Friday, March 30, 2018

Is Yale Lost?




A Yale admissions officer named Hannah Mendlowitz recently penned a blog (an official Yale blog, mind you) that said Yale Admissions would not penalize applicants who took time off from school to participate in anti-gun rallies. Rather, they might be rewarded for it. "We expect students who come to Yale to be versed in issues of social justice," she said.

In other words, if you are active in issues Yale cares about, you'll have a leg up. But what if you take time off from school to march against say, abortion or, God forbid, in favor of 2nd Amendment rights? Good luck winning a ticket to New Haven. High schoolers today are savvy enough to omit such things from their college applications. What a shame.

I encourage you to read every word of Hannah Mendlowitz's piece.

Some Yale friends and I were emailing back and forth about this, and one had a response that I reprint here, with his permission. It addresses how progressives have colonized Yale and just about every other American institution over the last few decades, and it is worthy of a broader distribution than our little email group. He wishes to remain anonymous, lest business colleagues hold it against him (another shame):



I noted the (Yale) story not with surprise, but with the usual dismay. And in fairness to you, Scott, it is necessary to point out the bare facts when people have made up their minds to deny the obvious.

After more than 20 years of Yale Alumni interviewing, I am not surprised that the Admissions Office is signaling preference for budding social justice warriors. I would say 90% of the would-be Yalies I interviewed talked up their Social Justice and associated environmental interests and activism as prime reasons they were interested in going to Yale and as evidence that they were deserving. They got that idea somehow, and they weren’t wrong.

The question is always - so what are we supposed to do about it? A certain amount of complaining is in order, and it could lead the administration to do the usual PR juggling act to hocus inconvenient stories out of sight, only to restore the provocative policy when no one is looking.

The sad reality is that our college was colonized long ago by movement people. Once you have the faculty, the administration, and a compliant board, what else do you need? It is their university, and they will do with it what they want as long as they don’t need our money, and they don’t. The Admissions Office is aware that it is a gatekeeper for entry into an elite, and they want to make sure that those who pass through the gate are as in-line with the movement’s goals and values as possible. Put a drink in them, and they will confess to it. They want what they want; there is no reason to trust them to do anything else. They could be U Chicago, if they wanted. They don't.

I am open to suggestions. Certainly, there are opportunities for subversive political street theatre, though the young dissidents will need to take their game up a notch. Perhaps supportive alums should take steps to help dissidents land on their feet with respect to their postgraduate careers by extending patronage. The Left has been doing that forever, and it one of their keys to making sure that people stay active and in-line. 

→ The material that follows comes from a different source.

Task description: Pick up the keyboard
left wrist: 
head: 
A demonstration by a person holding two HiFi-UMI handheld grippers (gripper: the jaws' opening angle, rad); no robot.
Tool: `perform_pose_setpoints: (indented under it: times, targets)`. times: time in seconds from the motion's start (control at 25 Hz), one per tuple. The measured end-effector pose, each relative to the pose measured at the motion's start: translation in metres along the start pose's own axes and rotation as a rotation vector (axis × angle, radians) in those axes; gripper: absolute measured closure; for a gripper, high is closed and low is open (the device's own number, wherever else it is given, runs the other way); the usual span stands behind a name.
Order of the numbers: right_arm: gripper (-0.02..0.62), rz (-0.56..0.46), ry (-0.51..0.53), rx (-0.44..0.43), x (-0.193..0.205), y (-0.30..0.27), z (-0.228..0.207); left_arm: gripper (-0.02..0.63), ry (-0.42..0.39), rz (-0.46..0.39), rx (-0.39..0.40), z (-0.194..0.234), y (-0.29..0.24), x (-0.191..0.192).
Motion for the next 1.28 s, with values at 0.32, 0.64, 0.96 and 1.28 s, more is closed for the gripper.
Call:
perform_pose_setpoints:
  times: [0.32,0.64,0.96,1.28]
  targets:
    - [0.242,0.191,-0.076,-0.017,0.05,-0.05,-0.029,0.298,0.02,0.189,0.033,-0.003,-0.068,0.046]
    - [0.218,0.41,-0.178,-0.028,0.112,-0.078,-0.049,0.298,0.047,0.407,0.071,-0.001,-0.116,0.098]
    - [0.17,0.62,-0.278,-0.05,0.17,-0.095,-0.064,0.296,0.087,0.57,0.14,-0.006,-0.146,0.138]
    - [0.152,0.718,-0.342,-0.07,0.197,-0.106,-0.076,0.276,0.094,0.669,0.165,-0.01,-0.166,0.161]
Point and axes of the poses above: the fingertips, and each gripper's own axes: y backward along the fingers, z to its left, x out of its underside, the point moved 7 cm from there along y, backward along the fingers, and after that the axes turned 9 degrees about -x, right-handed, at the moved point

Money talks. Certainly, cutting off money for administration activists so that they lose their jobs would change the playing field. That can’t be done at Yale, but perhaps it can be done over time at public universities. Or perhaps conditioning Federal student loans in some way would get their attention. Cutting off (or even reducing) the flow of  public money to activists will be seen as an existential threat, because it would be. If there were no jobs for SJW’s, there would be a lot fewer of them.

The bad news news is that the movement is now working hard to colonize private companies—that’s what the Damore story at Google was all about. The rent-seeking and will to power are pretty apparent. Big Tech is nearly gone. Fortune 500 size companies are completely exposed. Advertising, Entertainment, and Media? ‘Nuff said. Converting big companies into Social Justice vehicles has been an explicit goal for more than 20 years, and the investment is paying dividends. People better informed than I can speak to conditions in Big Finance. Movement penetration in law, government jobs, and the judiciary is obvious enough to everyone. By no coincidence, this is where Yalies go.